In response to these issues, a number of domain-specific deep learning compilers have been proposed.
In particular, TVM [3] builds on Halide [14] to allow users to express computational kernels in a high level description language (essentially a "Tensor IR") and then expose a device specific set of scheduling primitives for users to describe loop blocking, memory prefetching, and other considerations to lower the computational description to efficient code in LLVM (or similar) intermediate representation (IR) . The requirement that users manually schedule kernels was partially addressed in the AutoTVM [4] extension by leveraging learned cost models, but this still requires good initial schedules. Furthermore, current support for pattern matching larger blocks of compute such as a matrix multiplication from the finer grained IR of TVM is inflexible given the memory hierarchy and instruction set assumptions made in TVM.
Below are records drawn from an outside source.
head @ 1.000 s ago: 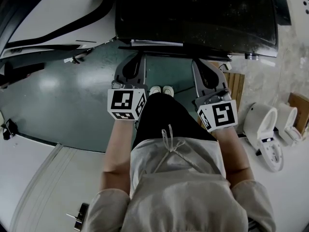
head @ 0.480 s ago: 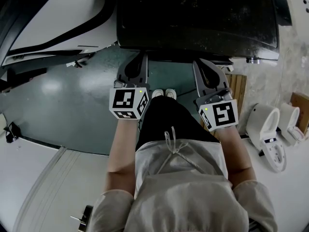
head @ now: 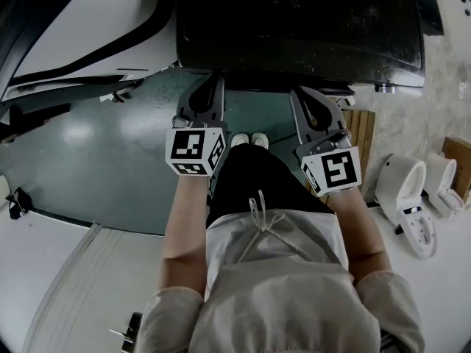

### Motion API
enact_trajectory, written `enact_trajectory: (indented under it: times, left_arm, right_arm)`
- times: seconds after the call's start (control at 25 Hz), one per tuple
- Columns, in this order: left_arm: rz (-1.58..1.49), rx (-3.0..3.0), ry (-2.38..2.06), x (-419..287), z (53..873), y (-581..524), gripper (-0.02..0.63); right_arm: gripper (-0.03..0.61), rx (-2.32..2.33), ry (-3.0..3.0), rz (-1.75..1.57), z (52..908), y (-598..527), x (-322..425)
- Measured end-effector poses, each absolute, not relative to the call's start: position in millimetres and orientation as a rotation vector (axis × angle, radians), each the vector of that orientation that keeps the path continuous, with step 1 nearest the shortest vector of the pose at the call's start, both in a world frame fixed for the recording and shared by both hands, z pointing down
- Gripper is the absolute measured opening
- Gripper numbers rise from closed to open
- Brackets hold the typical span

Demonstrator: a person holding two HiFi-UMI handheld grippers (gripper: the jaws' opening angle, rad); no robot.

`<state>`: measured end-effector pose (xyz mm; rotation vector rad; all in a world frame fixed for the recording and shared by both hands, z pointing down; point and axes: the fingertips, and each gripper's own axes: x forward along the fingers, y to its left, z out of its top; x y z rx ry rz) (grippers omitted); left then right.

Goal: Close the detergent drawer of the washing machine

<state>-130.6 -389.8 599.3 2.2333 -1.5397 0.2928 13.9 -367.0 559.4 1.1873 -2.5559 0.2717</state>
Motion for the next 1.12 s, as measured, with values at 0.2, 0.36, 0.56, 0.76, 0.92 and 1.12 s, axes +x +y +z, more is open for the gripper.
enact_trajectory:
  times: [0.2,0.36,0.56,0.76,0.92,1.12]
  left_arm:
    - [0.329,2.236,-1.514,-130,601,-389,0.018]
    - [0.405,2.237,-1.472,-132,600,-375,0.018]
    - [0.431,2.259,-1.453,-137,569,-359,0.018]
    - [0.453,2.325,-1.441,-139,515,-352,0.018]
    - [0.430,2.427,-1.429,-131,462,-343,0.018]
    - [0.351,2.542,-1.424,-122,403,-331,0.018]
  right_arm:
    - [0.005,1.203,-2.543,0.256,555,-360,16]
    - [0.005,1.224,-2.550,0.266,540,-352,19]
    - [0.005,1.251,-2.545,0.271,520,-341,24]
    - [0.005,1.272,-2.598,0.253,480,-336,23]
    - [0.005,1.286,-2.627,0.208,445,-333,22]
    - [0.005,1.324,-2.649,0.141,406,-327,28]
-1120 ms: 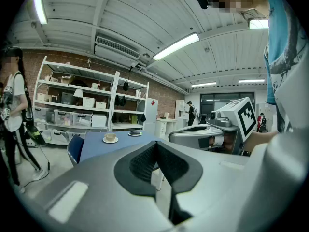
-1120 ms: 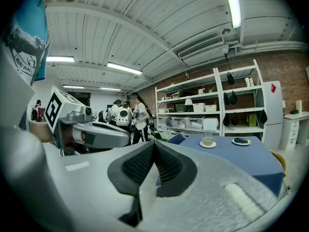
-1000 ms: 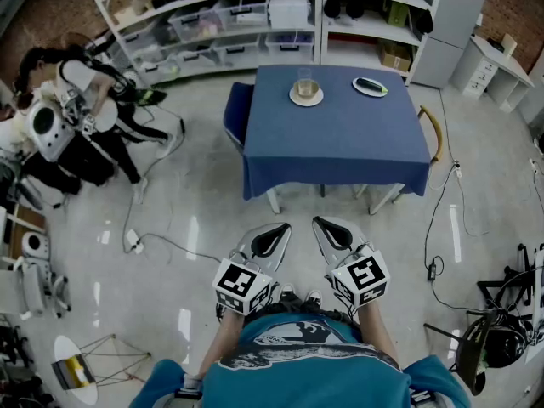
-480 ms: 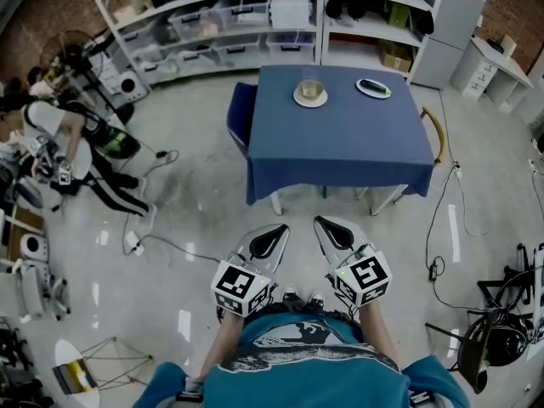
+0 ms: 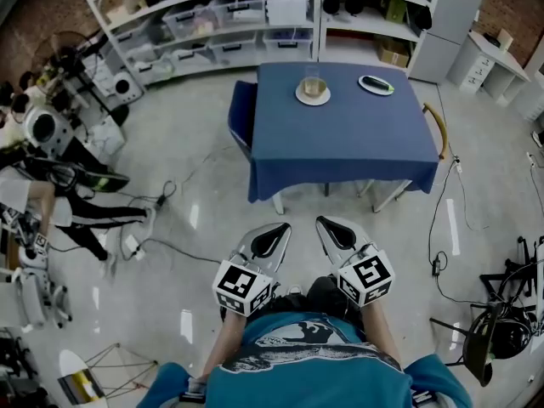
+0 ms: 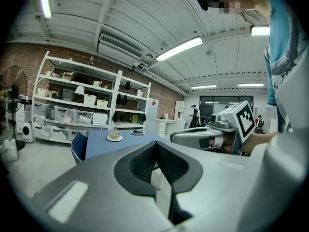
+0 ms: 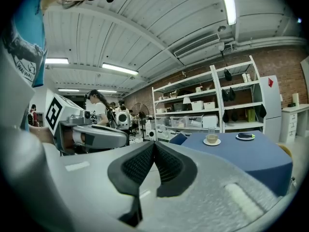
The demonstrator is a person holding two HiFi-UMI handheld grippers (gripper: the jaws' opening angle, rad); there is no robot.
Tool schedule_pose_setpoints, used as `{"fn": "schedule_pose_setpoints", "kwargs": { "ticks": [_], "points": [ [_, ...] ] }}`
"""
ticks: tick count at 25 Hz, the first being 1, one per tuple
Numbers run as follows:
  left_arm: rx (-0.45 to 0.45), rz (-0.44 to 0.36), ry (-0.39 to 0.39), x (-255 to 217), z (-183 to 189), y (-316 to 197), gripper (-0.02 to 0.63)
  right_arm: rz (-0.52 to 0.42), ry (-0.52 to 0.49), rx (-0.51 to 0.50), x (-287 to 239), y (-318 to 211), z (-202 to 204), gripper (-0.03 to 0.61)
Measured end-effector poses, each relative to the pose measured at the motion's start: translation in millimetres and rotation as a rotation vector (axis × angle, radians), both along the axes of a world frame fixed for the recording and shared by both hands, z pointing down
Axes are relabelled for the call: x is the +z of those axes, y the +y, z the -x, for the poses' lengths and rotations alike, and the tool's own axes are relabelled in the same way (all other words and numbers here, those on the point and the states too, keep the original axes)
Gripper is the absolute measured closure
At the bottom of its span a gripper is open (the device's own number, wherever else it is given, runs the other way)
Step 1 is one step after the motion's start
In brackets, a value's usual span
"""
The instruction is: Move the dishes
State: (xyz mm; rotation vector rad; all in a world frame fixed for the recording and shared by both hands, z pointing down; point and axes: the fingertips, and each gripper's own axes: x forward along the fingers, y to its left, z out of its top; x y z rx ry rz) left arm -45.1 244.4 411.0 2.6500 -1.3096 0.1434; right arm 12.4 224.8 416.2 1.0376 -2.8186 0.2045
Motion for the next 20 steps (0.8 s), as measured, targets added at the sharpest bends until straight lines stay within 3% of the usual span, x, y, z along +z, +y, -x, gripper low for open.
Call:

PlaidML [17] has a similar "Tensor IR" (Tile), but uses parameterized cost models and careful memory hierarchy analysis to generate automatically-scheduled kernels. However, PlaidML also makes strong assumptions about the underlying memory hierarchy and instruction sets supported by the individual compute units, making it difficult to directly apply to new hardware architectures.
The Intel® nGraph™ [7] library and TensorFlow™ 1 's XLA [12] compiler both take as input a coarser, graph based representation of a deep learning computation and then allow each hardware backend to choose how to lower the coarse grained deep learning computations to machine code. As an example, nGraph™'s CPU backend leverages the Intel® Math Kernel Library for Deep Neural Networks (Intel® MKL-DNN) and Eigen for much of the execution capabilities whereas the XLA CPU backend lowers operators to kernel library calls or LLVM IR. Both of these systems are capable of leveraging the compilation approach described in this paper with the appropriate lowering pass to the Tensor IR described in Section 2.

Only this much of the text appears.